Fry the rinsed yellowfeet/funnel chanterelles on high heat until all liquid has evaporated (prepare mushrooms according to variety). Set aside.
View attachment 47189
Brown the onion in olive oil for a couple of minutes on medium heat. Add the garlic and fry for a minute.
View attachment 47190
Add the drained sundried tomato cubes, cherry tomatoes and lemon zest and cook for 5 min.
View attachment 47191
Add the chopped parsley and baby spinach and let simmer while you crush the walnuts.

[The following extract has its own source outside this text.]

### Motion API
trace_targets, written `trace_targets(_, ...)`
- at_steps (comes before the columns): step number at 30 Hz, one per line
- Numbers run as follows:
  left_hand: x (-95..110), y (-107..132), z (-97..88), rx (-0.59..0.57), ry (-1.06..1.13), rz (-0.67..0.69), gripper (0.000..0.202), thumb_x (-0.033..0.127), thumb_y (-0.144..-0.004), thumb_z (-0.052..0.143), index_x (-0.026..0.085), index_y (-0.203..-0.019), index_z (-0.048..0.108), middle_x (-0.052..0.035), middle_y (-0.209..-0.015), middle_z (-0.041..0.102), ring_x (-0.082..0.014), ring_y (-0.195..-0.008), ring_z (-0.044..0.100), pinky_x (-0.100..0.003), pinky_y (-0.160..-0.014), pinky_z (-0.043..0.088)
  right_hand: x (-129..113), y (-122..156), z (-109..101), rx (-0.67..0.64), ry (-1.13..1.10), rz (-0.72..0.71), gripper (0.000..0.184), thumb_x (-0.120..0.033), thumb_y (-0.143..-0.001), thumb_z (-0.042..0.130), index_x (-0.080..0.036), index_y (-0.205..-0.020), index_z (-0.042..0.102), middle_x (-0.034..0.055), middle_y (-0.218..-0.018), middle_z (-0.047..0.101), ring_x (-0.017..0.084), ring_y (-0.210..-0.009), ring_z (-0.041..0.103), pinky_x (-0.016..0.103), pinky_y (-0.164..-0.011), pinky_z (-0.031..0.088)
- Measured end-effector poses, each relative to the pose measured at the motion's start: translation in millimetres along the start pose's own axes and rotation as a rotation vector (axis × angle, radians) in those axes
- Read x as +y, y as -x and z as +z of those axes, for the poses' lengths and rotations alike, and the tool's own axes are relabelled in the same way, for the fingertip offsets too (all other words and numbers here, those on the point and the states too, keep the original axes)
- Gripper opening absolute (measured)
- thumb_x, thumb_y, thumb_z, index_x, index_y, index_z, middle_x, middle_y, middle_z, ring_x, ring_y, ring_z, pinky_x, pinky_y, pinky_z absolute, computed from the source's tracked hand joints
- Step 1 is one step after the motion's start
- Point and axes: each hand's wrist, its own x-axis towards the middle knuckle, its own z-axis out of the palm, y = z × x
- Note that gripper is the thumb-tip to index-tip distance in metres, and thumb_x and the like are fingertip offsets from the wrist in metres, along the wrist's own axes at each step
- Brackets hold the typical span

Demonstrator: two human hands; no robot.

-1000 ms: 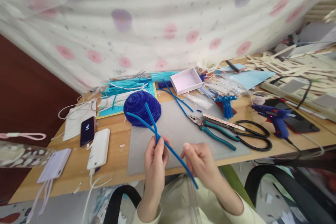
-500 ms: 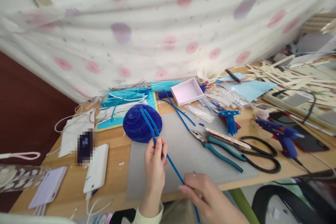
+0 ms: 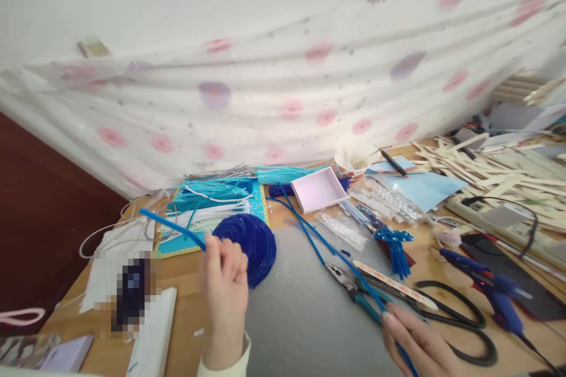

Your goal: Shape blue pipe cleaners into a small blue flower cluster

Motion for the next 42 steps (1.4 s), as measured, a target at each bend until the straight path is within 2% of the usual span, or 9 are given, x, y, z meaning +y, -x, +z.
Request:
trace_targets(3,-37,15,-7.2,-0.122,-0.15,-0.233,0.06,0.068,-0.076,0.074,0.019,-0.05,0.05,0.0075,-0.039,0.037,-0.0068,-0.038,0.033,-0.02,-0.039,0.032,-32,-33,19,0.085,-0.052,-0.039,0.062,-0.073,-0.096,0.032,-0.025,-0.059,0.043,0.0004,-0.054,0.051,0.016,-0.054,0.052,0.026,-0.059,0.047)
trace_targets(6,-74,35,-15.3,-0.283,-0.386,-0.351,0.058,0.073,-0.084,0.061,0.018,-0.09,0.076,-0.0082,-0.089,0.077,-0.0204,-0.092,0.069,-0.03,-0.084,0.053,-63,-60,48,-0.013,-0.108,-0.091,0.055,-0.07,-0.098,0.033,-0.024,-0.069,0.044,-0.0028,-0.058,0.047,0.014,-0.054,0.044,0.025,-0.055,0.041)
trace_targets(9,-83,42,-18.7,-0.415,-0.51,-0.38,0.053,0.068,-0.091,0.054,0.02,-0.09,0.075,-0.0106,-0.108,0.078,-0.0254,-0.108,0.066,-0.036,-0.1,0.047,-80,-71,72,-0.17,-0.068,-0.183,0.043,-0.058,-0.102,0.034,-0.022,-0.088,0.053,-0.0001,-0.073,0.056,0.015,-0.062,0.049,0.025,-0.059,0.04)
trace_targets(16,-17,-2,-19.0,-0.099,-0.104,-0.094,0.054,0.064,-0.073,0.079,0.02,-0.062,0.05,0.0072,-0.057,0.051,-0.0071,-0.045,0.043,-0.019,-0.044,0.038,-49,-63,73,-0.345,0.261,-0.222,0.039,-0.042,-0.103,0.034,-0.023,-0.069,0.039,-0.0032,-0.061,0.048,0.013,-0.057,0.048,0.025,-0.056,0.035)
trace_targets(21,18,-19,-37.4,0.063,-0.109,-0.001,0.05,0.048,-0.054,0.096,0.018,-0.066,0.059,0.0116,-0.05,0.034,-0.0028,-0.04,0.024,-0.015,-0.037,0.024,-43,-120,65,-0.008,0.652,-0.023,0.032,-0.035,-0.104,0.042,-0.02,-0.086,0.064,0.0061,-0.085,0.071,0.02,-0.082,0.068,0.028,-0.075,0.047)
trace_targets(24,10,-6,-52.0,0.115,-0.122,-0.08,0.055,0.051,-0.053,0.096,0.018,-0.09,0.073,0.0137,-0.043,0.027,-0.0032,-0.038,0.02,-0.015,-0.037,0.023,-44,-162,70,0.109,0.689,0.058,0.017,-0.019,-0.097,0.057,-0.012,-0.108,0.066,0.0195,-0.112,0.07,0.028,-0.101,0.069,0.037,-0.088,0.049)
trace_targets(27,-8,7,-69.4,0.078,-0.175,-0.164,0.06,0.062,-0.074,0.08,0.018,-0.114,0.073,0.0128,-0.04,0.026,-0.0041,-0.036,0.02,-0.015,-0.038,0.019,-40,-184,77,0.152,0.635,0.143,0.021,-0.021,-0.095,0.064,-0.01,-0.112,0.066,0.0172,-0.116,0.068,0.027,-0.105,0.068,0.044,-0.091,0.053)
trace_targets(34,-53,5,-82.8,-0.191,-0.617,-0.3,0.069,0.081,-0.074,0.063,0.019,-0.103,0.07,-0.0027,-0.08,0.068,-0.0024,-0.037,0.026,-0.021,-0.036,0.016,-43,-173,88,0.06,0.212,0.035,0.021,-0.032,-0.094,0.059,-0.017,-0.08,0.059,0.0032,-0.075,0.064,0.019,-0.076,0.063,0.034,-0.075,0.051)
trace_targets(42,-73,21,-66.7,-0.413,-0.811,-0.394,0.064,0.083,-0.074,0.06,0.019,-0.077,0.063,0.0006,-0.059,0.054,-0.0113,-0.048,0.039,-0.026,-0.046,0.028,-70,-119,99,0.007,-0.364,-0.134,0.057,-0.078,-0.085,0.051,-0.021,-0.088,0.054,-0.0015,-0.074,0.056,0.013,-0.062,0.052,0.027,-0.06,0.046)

Brown the crushed walnuts and sesame seeds gently on a dry frying pan.
View attachment 47194
Mix everything, season with salt and pepper and serve with wholegrain pasta. Add some water, if needed.

Brava! 🤝
A very nice dish

We used to cook mushrooms along with tomatoes and tomato sauce as well. I also make “Funghi alla Pizzaiola”.